● Stored items:
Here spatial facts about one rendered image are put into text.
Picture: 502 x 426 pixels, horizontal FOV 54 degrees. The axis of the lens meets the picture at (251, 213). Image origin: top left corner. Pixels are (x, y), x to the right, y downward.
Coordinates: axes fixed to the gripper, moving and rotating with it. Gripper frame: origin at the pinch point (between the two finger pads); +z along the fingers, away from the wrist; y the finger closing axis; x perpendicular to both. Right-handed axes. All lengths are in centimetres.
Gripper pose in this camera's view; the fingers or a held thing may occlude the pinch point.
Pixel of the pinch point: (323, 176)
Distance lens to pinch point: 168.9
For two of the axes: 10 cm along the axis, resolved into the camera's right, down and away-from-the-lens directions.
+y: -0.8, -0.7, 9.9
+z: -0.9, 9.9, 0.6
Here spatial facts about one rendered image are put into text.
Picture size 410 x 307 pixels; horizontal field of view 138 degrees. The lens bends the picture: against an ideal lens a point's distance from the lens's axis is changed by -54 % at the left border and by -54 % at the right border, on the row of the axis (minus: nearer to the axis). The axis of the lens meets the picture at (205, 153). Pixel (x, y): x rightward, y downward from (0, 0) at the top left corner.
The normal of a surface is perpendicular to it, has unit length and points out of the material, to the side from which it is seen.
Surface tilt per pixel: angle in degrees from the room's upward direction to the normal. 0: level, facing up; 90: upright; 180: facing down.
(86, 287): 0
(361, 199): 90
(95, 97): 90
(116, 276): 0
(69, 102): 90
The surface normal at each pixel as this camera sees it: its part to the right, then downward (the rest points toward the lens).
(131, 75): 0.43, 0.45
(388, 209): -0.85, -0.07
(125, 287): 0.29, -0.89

● Activity: Print every line of the records exactly. Omit nothing.

● Exercise result:
Here spatial facts about one rendered image are put into text.
Picture: 502 x 426 pixels, horizontal FOV 54 degrees. The axis of the lens meets the picture at (251, 213). Image origin: top left corner. Pixels are (x, y), x to the right, y downward.
Coordinates: axes fixed to the gripper, moving and rotating with it. Gripper frame: origin at the pinch point (between the two finger pads); +z along the fingers, away from the wrist; y the finger closing axis; x perpendicular to both. Right-handed axes. All lengths are in centimetres.
Gripper pose in this camera's view; the fingers or a held thing may occlude the pinch point.
Pixel of the pinch point: (323, 176)
Distance lens to pinch point: 168.9
For two of the axes: 10 cm along the axis, resolved into the camera's right, down and away-from-the-lens directions.
+y: -0.8, -0.7, 9.9
+z: -0.9, 9.9, 0.6
Here spatial facts about one rendered image are put into text.
Picture size 410 x 307 pixels; horizontal field of view 138 degrees. The lens bends the picture: against an ideal lens a point's distance from the lens's axis is changed by -54 % at the left border and by -54 % at the right border, on the row of the axis (minus: nearer to the axis). The axis of the lens meets the picture at (205, 153). Pixel (x, y): x rightward, y downward from (0, 0) at the top left corner.
The normal of a surface is perpendicular to it, has unit length and points out of the material, to the side from which it is seen.
Surface tilt per pixel: angle in degrees from the room's upward direction to the normal. 0: level, facing up; 90: upright; 180: facing down.
(86, 287): 0
(361, 199): 90
(95, 97): 90
(116, 276): 0
(69, 102): 90
The surface normal at each pixel as this camera sees it: its part to the right, then downward (the rest points toward the lens).
(131, 75): 0.43, 0.45
(388, 209): -0.85, -0.07
(125, 287): 0.29, -0.89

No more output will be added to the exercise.